WHAT YOU WILL DO. Which lines hold the string "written"? Copy each of them from the material below.

RECORDED INFORMATION.
******************************

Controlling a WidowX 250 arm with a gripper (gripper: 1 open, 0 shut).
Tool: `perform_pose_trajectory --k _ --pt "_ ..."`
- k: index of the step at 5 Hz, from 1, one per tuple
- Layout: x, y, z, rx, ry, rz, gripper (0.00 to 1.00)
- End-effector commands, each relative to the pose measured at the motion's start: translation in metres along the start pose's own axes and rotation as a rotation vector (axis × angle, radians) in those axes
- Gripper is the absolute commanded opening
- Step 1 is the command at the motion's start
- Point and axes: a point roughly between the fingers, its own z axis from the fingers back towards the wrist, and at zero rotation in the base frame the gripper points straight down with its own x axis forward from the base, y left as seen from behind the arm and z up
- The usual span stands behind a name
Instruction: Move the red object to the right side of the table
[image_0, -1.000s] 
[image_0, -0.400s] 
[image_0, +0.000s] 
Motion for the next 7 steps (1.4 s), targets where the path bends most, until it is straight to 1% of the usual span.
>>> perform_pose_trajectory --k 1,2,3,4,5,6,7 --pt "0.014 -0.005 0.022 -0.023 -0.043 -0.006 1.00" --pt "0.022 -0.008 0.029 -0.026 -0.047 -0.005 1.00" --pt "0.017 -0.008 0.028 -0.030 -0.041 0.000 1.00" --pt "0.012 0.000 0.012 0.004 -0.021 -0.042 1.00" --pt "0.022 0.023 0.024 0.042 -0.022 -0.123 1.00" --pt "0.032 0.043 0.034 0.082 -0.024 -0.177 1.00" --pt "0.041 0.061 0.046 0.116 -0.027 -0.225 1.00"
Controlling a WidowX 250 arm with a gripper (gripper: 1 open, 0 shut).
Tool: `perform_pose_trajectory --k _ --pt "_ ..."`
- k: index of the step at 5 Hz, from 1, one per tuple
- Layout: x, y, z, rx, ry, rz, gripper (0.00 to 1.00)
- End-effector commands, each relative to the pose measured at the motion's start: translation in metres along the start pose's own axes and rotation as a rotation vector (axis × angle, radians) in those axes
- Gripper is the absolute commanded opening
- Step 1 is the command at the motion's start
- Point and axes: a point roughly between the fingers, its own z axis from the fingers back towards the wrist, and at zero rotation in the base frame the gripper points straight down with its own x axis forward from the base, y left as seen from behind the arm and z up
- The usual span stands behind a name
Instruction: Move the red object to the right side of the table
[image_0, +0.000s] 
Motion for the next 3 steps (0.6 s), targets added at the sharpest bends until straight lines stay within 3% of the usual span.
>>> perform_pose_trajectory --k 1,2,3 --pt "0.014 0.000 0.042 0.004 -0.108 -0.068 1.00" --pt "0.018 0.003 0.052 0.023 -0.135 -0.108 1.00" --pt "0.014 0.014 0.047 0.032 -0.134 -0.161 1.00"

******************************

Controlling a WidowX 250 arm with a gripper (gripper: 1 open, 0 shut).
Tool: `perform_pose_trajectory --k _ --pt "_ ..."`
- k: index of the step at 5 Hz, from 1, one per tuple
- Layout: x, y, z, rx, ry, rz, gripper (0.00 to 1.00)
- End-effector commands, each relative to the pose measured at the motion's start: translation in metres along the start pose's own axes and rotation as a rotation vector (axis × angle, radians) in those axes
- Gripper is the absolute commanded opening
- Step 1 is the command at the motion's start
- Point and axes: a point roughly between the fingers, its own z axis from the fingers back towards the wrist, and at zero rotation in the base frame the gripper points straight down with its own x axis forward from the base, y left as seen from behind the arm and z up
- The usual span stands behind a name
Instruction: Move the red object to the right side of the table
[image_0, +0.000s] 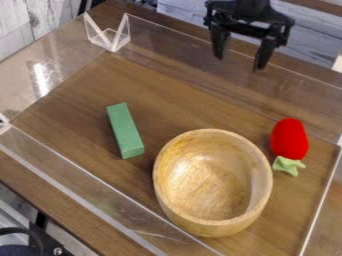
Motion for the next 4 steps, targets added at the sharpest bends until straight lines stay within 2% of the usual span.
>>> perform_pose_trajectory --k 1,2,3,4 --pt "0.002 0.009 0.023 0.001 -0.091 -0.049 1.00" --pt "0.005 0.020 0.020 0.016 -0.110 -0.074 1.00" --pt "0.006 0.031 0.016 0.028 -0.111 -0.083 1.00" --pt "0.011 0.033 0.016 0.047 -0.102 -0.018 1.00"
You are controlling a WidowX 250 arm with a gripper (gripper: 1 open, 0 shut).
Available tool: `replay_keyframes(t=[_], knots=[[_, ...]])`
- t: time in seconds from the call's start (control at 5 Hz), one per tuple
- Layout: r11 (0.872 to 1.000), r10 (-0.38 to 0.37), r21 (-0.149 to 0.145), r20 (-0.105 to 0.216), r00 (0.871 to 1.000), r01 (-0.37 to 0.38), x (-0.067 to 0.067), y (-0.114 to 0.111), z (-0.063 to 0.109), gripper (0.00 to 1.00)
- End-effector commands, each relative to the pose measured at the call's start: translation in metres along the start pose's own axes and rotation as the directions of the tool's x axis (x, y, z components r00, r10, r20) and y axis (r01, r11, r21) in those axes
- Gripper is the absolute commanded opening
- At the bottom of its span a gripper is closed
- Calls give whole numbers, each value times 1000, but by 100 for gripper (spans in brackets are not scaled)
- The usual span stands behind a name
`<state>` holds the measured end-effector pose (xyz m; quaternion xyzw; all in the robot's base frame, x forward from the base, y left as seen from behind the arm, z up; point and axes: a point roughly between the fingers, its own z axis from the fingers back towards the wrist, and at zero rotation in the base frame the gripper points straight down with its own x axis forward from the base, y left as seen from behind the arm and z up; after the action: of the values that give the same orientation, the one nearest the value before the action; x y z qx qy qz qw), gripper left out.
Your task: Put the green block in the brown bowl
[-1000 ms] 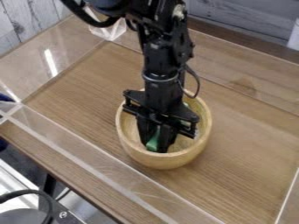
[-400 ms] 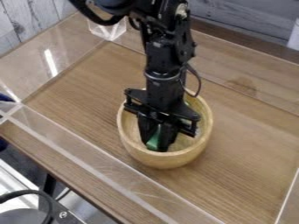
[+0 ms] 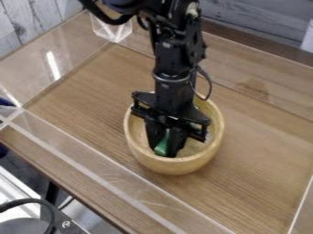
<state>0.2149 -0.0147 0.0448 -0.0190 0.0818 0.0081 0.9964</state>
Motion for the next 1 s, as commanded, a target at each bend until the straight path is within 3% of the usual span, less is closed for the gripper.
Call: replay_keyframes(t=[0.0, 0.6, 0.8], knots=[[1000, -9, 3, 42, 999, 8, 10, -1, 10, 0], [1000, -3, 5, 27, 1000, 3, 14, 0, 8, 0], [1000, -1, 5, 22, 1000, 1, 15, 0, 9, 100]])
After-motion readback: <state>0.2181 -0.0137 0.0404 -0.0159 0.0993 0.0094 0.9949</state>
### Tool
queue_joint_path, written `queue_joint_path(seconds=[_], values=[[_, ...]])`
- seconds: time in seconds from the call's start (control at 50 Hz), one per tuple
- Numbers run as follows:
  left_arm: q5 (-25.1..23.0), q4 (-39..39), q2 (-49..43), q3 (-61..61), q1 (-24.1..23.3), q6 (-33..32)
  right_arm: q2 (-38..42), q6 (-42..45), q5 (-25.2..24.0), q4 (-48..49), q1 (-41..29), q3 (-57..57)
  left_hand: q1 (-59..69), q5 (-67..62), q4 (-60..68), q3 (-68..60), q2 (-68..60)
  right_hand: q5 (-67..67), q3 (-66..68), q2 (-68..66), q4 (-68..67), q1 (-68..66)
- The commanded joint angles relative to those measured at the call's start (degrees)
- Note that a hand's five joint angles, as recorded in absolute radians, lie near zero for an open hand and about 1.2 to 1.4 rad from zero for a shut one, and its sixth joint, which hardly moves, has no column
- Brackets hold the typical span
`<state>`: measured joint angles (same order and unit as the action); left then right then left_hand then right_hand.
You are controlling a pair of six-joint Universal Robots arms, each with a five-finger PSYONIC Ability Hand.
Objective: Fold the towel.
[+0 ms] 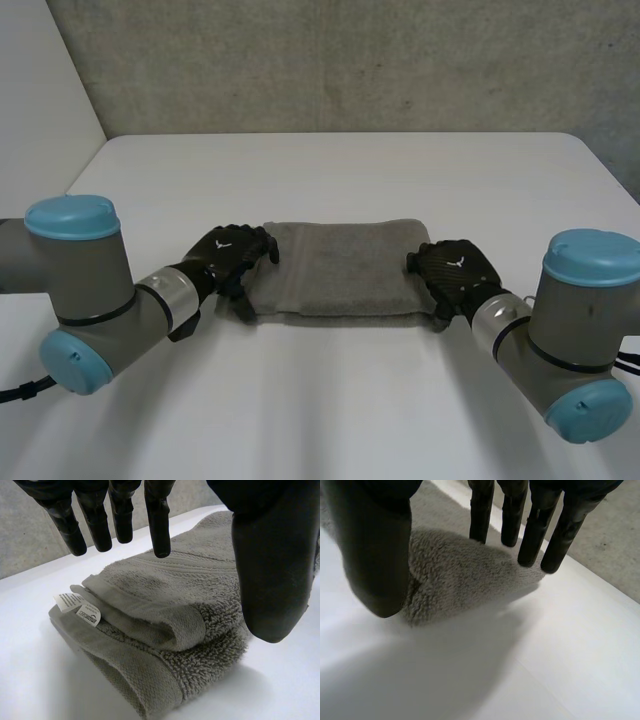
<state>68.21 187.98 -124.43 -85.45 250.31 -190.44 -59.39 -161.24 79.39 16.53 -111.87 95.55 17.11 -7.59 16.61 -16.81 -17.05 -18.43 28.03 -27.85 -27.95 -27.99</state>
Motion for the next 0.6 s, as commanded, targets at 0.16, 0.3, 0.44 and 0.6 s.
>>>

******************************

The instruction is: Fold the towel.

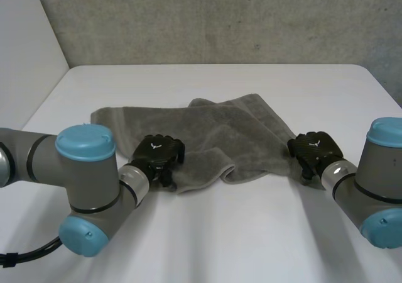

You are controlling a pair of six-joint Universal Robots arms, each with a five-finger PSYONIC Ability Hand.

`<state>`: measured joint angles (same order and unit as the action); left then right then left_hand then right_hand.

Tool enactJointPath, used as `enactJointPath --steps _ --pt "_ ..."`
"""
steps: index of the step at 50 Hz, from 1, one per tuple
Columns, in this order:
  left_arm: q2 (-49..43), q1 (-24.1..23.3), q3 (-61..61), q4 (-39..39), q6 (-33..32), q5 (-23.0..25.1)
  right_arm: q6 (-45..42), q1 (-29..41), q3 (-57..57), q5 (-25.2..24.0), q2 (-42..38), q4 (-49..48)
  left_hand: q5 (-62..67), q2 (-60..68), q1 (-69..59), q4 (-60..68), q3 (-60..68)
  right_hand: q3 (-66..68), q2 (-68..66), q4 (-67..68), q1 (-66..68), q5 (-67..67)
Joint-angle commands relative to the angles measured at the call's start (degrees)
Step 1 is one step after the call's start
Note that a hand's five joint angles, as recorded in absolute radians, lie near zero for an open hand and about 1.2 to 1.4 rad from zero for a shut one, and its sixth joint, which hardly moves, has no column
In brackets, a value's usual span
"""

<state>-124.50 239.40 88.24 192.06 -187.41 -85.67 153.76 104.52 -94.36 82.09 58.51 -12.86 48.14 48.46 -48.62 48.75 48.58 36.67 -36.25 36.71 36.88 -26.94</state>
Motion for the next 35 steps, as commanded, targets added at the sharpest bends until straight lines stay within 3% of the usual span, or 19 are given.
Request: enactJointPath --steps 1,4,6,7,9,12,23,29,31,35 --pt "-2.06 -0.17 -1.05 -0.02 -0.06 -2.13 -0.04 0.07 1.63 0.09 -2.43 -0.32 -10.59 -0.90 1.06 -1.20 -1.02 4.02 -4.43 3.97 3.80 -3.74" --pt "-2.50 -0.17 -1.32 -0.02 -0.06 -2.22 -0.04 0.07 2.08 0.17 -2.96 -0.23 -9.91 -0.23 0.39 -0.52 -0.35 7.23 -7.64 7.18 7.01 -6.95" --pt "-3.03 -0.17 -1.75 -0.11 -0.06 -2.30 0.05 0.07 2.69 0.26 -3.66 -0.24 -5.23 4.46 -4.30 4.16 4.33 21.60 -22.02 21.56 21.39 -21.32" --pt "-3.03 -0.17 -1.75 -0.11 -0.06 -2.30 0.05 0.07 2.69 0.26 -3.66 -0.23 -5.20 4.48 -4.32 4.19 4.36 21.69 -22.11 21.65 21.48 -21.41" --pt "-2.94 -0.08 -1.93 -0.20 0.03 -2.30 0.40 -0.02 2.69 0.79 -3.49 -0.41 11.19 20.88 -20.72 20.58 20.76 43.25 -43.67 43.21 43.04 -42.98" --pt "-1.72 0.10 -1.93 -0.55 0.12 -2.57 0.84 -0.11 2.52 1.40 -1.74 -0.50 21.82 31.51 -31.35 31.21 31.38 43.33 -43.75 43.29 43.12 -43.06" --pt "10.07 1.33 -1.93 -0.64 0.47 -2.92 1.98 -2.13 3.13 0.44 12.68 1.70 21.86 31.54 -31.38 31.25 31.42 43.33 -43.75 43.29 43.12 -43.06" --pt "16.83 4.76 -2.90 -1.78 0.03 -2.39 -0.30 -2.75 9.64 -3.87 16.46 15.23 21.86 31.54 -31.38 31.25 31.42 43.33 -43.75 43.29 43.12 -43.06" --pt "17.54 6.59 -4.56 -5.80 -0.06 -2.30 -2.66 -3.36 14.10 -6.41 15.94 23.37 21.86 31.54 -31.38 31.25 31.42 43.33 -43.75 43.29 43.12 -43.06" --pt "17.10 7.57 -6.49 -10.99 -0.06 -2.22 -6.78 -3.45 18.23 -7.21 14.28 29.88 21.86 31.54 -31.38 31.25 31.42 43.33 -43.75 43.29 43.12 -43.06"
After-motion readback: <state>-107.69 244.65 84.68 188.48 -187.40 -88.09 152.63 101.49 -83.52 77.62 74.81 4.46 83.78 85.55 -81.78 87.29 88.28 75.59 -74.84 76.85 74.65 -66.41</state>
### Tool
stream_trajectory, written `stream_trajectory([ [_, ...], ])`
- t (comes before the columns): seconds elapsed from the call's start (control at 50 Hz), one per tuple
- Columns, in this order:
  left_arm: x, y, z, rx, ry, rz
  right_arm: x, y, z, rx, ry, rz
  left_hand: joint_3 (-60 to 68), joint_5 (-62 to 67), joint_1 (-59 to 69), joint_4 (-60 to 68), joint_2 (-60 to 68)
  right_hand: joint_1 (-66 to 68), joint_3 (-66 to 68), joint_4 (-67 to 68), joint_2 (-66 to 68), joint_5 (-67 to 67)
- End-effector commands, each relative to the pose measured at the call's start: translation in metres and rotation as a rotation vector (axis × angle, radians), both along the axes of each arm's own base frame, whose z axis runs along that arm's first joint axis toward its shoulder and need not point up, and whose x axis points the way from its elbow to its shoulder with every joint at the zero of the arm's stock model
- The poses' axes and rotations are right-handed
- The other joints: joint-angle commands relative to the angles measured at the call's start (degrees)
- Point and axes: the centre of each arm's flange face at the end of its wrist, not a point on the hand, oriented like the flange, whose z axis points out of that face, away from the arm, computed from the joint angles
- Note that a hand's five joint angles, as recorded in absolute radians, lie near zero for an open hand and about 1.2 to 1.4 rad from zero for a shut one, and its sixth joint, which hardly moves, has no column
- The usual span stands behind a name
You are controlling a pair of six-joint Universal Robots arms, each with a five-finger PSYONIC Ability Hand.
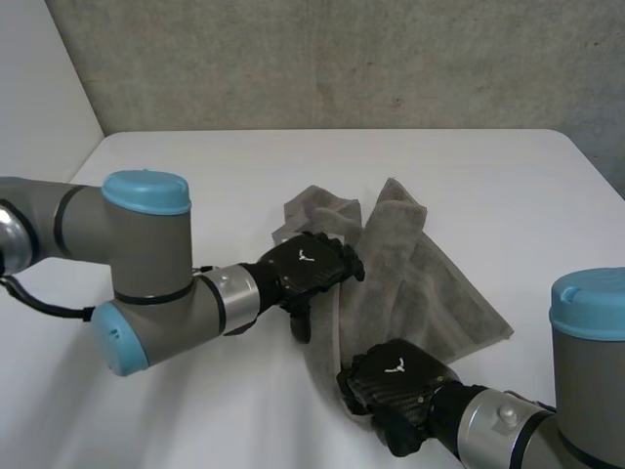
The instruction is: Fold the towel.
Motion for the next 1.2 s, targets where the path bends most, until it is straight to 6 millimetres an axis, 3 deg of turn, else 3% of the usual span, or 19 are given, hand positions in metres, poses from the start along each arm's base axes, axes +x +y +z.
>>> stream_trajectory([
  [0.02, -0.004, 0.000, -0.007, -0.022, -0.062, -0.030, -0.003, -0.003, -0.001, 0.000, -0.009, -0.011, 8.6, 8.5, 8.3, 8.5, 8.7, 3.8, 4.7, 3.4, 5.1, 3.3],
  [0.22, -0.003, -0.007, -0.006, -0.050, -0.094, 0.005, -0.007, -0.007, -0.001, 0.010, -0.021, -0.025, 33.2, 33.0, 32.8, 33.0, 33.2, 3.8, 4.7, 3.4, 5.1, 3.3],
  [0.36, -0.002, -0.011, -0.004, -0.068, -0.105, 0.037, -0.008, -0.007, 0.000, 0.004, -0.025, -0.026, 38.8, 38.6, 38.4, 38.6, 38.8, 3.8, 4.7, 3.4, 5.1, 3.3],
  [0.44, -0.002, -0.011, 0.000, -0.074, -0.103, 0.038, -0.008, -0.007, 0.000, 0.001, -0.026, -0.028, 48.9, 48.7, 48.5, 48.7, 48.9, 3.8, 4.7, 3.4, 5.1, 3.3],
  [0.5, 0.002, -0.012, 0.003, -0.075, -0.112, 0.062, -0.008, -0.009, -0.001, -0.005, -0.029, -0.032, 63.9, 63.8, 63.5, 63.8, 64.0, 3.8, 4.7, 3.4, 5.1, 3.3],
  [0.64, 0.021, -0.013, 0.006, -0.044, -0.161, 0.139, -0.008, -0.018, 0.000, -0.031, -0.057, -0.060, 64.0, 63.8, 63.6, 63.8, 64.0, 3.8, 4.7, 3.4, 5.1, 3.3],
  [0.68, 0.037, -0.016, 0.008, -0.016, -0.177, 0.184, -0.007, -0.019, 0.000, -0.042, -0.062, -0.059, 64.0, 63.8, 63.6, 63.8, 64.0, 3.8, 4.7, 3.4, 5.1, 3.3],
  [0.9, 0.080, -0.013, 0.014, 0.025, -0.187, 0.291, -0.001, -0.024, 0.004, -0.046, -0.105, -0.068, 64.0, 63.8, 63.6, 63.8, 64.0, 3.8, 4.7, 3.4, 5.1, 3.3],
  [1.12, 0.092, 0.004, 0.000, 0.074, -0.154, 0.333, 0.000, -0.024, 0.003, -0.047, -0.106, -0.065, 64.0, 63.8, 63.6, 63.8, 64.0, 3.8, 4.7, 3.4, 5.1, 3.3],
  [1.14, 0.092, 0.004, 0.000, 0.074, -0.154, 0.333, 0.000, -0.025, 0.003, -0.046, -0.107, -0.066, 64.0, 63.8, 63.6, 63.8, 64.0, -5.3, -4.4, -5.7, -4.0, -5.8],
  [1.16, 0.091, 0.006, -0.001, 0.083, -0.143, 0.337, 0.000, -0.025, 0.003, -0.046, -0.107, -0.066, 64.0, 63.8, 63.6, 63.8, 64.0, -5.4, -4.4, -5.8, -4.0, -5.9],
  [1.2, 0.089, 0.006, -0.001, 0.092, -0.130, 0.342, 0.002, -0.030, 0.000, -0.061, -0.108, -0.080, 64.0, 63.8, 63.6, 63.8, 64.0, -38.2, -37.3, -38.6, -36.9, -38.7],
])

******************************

COMPLETED EXERCISE.
queue_joint_path, written `queue_joint_path(seconds=[_], values=[[_, ...]])`
stream_trajectory, written `stream_trajectory([ [_, ...], ])`

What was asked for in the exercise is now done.